UK Government report reveals AI systems' vulnerability

Systems were highly susceptible to jailbreaks in testing

Shutterstock

Image:
Shutterstock

The UK government's newly established AI Safety Institute (AISI) has published a report highlighting significant vulnerabilities in large language models (LLMs).

The findings indicate that these AI systems are highly susceptible to basic jailbreaks, with some models generating harmful outputs even without any attempts to bypass their safeguards.

Publicly available LLMs typically incorporate measures designed to prevent the generation of harmful or illegal responses. However, ‘jailbreaking' refers to the process of tricking the model into ignoring these safety mechanisms. According to the AISI, which used both standardised and in-house developed prompts, the tested models responded to harmful queries without requiring any jailbreak efforts. When subjected to ‘relatively simple attacks', all the models answered between 98 and 100 per cent of harmful questions.
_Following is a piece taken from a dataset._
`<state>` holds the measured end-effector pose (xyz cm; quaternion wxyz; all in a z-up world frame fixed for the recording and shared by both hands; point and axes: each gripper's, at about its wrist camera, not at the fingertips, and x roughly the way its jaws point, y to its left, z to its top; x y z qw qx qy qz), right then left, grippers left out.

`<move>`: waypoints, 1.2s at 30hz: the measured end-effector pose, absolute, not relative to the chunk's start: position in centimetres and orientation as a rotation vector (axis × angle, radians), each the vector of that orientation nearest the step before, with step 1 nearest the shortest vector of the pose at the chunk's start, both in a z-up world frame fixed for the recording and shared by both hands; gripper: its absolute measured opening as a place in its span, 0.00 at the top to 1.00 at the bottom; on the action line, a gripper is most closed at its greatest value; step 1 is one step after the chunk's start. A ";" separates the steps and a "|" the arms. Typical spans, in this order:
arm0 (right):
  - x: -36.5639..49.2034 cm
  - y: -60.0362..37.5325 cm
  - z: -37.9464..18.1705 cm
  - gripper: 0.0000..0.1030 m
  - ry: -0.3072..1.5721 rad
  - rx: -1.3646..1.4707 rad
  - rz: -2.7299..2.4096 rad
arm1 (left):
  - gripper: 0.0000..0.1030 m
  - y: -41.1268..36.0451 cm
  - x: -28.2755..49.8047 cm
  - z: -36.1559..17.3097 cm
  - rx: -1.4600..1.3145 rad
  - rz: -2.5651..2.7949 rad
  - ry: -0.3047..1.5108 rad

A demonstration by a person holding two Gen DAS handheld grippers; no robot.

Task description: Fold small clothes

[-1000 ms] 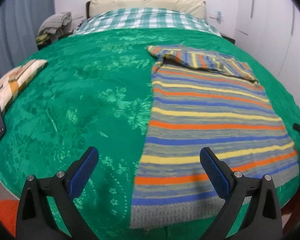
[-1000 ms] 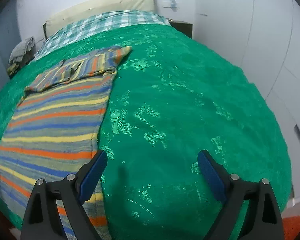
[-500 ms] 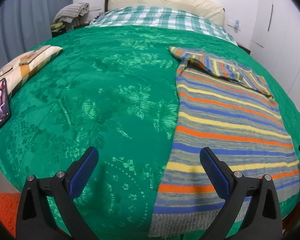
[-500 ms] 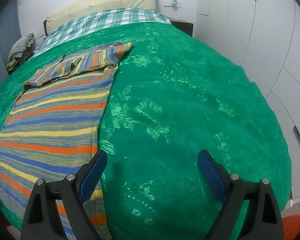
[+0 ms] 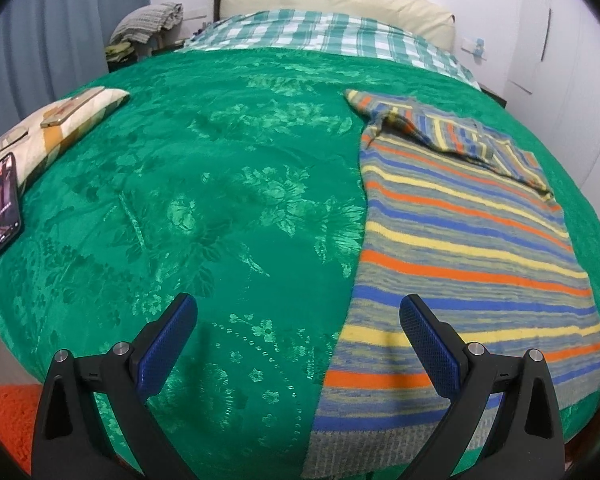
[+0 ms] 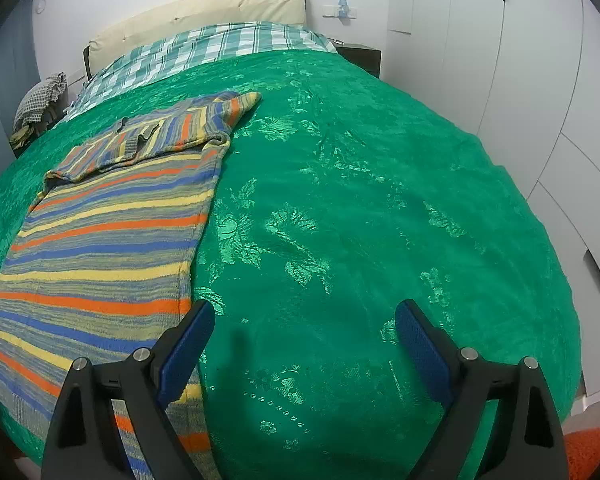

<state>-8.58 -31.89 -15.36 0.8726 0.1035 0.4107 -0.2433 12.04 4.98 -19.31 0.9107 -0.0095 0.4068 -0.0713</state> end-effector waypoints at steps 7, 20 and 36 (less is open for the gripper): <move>-8.5 -32.0 -15.3 0.12 0.852 0.218 -0.512 | 0.01 5.1 12.0 -19.4 -0.019 -0.146 0.844; -8.5 -32.1 -15.5 0.12 0.856 0.225 -0.514 | 0.01 5.3 12.3 -19.9 -0.022 -0.139 0.870; -8.4 -32.1 -15.8 0.12 0.861 0.227 -0.509 | 0.01 5.4 12.4 -20.2 -0.031 -0.134 0.878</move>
Eliciting harmful information

AISI's evaluation measured the success of these attacks in eliciting harmful information, focusing on two key metrics: compliance and correctness. Compliance indicates whether the model obeys or refuses a harmful request, while correctness assesses the accuracy of the model's responses post-attack.

The study involved two conditions: asking explicitly harmful questions directly ("No attack") and using developed attacks to elicit information the model is trained to withhold ("AISI in-house attack"). These basic attacks either embedded the harmful question into a prompt template or used a simple multi-step procedure to generate prompts. Each model was subjected to a single distinct attack, optimised on a training set of questions and validated on a separate set.

Harmful questions were sourced from a public benchmark (HarmBench Standard Behaviours) and a privately developed set focused on specific capabilities of concern. The compliance of model responses was graded using an automated model and human expert assessment, reported both for a single attempt and the most compliant out of five attempts.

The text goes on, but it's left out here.